Mechanische Hackamore

    Aus Pferde-Lexikon

    Die Wirkungsweise der mechanischen Hackamore kann als ähnlich der eines Kandarengebisses beschrieben werden - nur dass der Drehpunkt kein Mundstück ist, sondern die Enden einer über dem Nasenrücken des Pferds liegenden Lederplatte oder Kette.

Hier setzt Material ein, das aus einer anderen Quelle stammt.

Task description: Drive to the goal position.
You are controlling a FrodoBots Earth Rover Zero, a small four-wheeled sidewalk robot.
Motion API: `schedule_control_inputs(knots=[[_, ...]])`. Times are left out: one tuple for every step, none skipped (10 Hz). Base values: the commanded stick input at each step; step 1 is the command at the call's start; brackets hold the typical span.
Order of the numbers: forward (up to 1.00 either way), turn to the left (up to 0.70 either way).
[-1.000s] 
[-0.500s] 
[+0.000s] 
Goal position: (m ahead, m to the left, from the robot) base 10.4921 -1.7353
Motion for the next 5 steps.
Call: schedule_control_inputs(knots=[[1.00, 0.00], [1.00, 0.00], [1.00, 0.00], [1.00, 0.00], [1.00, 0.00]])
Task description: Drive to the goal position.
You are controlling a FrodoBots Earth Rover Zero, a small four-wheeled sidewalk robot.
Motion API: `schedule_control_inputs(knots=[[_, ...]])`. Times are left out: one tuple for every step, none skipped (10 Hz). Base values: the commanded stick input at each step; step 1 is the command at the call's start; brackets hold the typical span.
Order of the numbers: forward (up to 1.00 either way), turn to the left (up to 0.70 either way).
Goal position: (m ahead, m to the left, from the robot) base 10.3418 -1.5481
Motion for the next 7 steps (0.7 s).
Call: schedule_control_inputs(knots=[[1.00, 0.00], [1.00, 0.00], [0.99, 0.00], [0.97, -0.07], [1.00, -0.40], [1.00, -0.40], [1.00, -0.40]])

    Die Anzüge sind von unterschiedlicher Länge; bei der oft als "Ponyhackamore" bezeichneten Version sind sie relativ kurz, das Nasenteil besteht aus einem breiten, unterpolsterten Lederstreifen und der Hebeleffekt ist relativ gering. Die bei größeren Pferden übliche Hackamore besitzt sehr lange Anzüge; auf der Nase des Pferds liegt eine mit einem Gummischlauch überzogene Fahrradkette und die Hebelwirkung ist so ausgeprägt, dass man bei tiefer Verschnallung dem Pferd relativ leicht das Nasenbein brechen kann. Sie wird oft als "Notbremse" bei hitzigen Pferden verwendet; man sollte jedoch bedenken, dass die damit zugefügten Schmerzen ein Pferd nicht beruhigen, sondern eher zum Flüchten veranlassen.

    Als problematisch erweist sich zuweilen auch die Tatsache, dass eine einseitige Einwirkung unmöglich ist, da sich das Hackamore sonst verkantet.